Required action:
Print, exactly as they appear in the listing below, the lines from the line with "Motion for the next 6" to the line with "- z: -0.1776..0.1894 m", with both end lines kept.

Data for the task:
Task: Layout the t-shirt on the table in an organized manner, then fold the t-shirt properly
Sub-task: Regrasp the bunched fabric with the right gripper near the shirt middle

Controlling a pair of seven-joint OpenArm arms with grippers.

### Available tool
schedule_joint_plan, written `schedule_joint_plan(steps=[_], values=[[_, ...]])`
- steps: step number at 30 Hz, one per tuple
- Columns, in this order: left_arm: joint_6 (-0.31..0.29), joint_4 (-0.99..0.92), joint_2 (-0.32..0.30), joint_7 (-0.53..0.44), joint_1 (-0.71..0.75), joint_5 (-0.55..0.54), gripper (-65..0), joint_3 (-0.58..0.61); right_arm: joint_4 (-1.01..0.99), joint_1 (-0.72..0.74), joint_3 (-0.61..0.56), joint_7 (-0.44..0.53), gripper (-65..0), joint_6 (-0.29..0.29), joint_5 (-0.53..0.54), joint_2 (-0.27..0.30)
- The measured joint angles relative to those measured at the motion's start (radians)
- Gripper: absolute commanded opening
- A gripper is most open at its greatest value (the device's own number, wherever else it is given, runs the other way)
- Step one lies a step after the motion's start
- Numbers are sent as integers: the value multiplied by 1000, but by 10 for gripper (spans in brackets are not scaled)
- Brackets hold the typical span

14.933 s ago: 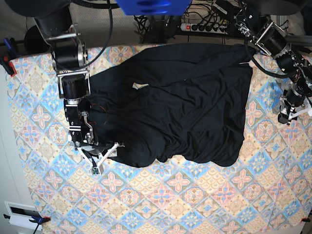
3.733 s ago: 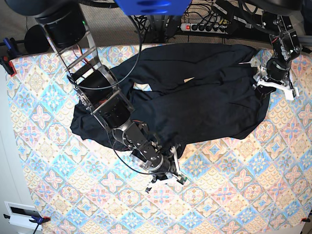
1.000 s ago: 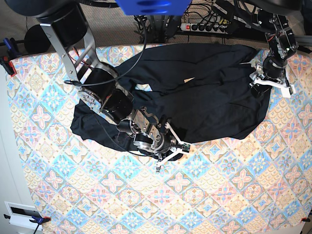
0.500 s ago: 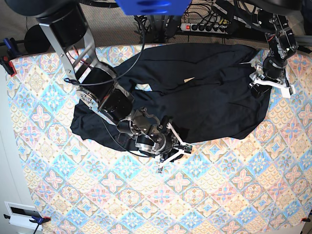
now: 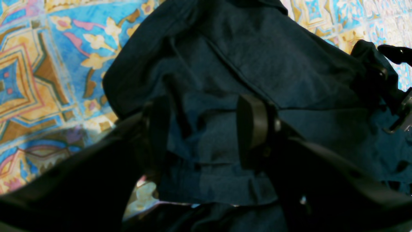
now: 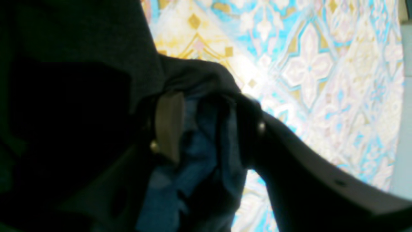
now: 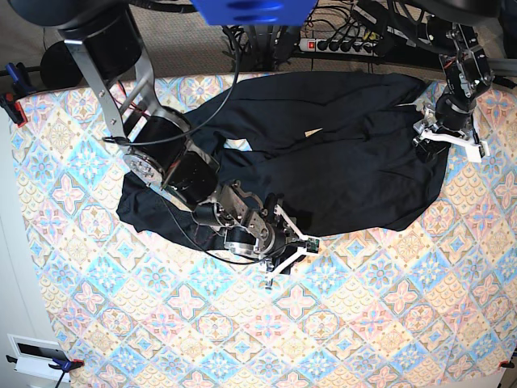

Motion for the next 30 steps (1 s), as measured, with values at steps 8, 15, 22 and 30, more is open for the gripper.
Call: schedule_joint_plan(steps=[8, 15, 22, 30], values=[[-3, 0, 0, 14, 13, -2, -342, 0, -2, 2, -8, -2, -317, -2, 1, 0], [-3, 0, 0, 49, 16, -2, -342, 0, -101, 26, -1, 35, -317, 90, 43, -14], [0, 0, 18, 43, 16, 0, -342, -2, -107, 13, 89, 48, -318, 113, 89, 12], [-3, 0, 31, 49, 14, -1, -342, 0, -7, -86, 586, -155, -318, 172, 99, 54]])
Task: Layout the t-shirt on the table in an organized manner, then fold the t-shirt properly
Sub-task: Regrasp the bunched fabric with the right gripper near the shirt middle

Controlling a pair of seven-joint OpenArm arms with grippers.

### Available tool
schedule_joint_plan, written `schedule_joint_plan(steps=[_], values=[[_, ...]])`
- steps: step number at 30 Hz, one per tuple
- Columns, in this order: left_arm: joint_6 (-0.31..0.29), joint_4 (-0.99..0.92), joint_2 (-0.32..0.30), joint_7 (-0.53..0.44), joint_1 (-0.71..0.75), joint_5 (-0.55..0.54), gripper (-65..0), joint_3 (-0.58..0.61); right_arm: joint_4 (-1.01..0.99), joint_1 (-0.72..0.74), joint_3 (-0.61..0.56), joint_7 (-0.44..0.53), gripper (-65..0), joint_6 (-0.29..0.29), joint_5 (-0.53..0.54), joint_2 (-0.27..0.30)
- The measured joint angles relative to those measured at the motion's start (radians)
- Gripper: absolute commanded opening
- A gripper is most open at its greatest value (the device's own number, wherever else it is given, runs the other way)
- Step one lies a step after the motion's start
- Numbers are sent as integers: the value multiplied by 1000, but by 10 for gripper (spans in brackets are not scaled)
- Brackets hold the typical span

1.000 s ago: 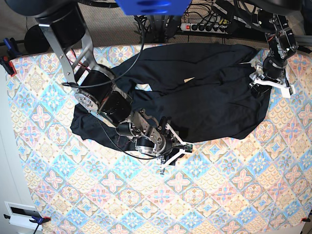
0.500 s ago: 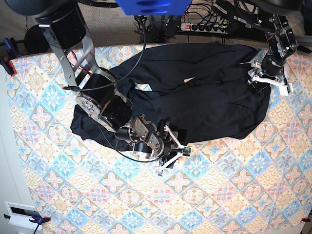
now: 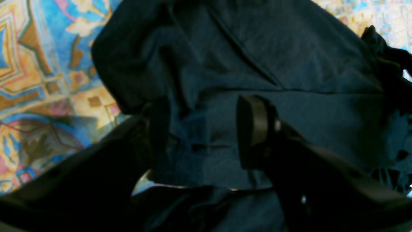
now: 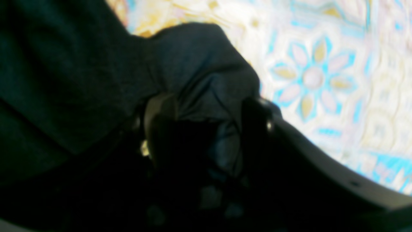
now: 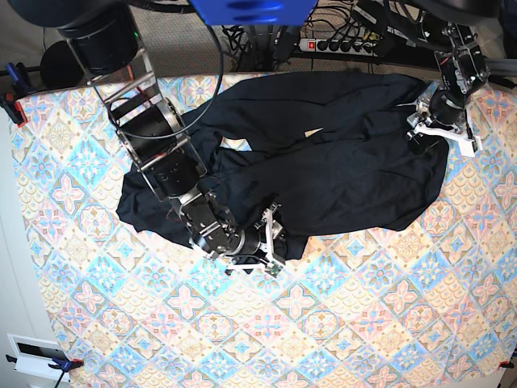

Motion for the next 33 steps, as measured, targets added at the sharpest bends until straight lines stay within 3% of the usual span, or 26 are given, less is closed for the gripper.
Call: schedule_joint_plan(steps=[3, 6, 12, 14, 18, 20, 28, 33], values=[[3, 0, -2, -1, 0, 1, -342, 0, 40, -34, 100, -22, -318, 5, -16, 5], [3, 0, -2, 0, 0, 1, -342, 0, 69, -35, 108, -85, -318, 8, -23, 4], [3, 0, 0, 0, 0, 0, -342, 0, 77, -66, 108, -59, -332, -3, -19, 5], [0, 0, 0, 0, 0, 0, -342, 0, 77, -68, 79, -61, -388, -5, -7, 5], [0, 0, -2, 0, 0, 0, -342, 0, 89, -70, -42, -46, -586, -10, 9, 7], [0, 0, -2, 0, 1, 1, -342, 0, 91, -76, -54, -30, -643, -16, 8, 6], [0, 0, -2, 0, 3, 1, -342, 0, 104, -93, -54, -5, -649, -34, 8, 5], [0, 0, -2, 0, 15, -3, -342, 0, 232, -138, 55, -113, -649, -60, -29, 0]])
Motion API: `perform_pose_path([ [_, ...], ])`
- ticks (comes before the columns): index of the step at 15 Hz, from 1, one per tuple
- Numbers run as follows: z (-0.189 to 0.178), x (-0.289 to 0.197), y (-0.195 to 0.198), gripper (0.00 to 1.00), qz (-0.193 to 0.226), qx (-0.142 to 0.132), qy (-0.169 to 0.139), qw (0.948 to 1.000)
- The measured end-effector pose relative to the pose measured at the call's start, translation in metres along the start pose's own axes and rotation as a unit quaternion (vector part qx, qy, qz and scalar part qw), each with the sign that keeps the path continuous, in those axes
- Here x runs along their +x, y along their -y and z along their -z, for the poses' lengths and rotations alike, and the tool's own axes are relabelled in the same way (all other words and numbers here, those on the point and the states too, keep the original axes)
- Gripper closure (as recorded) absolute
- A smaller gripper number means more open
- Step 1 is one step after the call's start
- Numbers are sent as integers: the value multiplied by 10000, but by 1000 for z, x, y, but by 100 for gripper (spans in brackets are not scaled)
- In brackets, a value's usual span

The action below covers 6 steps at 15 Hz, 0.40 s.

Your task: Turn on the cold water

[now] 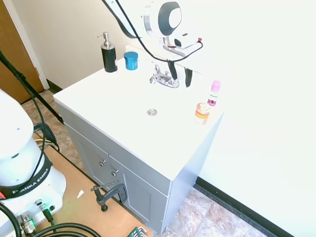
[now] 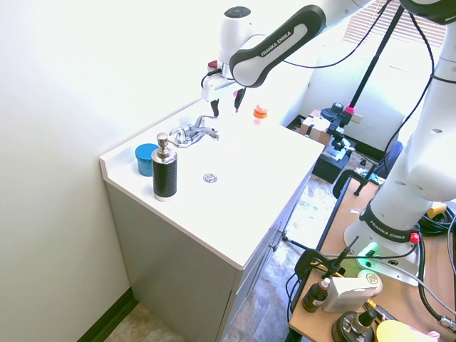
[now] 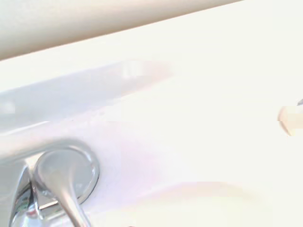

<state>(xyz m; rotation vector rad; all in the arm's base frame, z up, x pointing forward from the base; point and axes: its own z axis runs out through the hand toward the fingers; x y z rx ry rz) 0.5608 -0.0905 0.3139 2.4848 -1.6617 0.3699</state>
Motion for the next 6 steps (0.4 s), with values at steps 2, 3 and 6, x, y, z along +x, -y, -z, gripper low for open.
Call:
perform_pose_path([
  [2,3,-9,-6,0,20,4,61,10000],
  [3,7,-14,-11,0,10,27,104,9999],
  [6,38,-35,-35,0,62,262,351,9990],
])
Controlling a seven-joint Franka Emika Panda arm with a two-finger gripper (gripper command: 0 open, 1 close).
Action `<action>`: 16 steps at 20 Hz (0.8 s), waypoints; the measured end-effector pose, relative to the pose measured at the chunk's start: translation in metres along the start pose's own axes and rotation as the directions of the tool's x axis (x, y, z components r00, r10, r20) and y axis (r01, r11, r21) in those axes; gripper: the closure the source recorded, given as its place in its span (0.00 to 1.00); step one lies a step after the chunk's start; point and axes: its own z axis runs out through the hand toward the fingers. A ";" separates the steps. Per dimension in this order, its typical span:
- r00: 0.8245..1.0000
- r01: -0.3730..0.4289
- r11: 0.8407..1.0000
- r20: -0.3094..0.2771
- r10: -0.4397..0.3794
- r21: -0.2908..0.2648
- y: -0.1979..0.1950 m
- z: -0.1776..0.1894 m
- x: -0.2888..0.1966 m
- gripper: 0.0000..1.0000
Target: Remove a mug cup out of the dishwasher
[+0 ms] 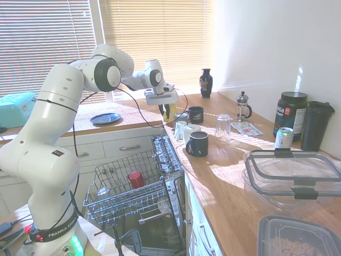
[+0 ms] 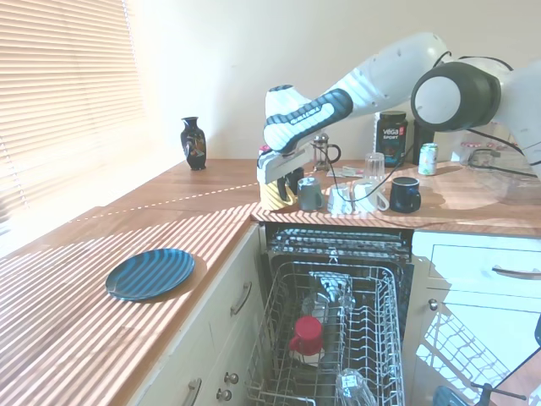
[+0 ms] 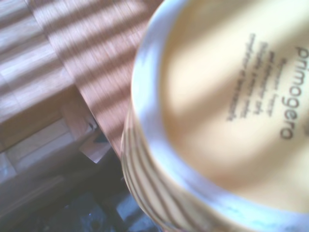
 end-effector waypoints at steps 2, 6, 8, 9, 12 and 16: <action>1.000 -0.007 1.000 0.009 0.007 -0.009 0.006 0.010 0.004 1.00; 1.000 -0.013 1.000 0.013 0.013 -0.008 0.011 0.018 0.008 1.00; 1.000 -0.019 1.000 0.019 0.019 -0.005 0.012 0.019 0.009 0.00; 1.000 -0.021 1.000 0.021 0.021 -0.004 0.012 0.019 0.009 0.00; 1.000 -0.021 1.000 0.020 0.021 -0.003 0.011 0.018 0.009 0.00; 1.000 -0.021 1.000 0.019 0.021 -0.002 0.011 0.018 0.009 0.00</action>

Result:
Motion for the next 6 steps (0.4 s), with values at steps 2, 3 and 6, x, y, z along +x, -y, -z, gripper low for open.
Call:
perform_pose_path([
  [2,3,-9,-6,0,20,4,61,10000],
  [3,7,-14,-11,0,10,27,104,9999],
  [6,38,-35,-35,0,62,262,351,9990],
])
Controlling a seven-joint Franka Emika Panda arm with a two-finger gripper (gripper command: 0 open, 1 close).
Action `<action>`: 16 steps at 20 Hz (0.8 s), waypoints; the measured end-effector pose, relative to the pose measured at the chunk's start: translation in metres along the start pose's own axes and rotation as the directions of the tool's x axis (x, y, z components r00, r10, r20) and y axis (r01, r11, r21) in those axes; gripper: the closure the source recorded, given as its place in its span (0.00 to 1.00); step one lies a step after the chunk's start; point and axes: its own z axis runs out through the hand toward the fingers. A ";" separates the steps. Per dimension in this order, its typical span:
- r00: 0.8245..1.0000
- r01: -0.3730..0.4289
- r11: 0.8407..1.0000
- r20: -0.3094..0.2771
- r10: -0.4397..0.3794
- r21: -0.2908..0.2648
- y: -0.1979..0.1950 m
- z: -0.1776..0.1894 m

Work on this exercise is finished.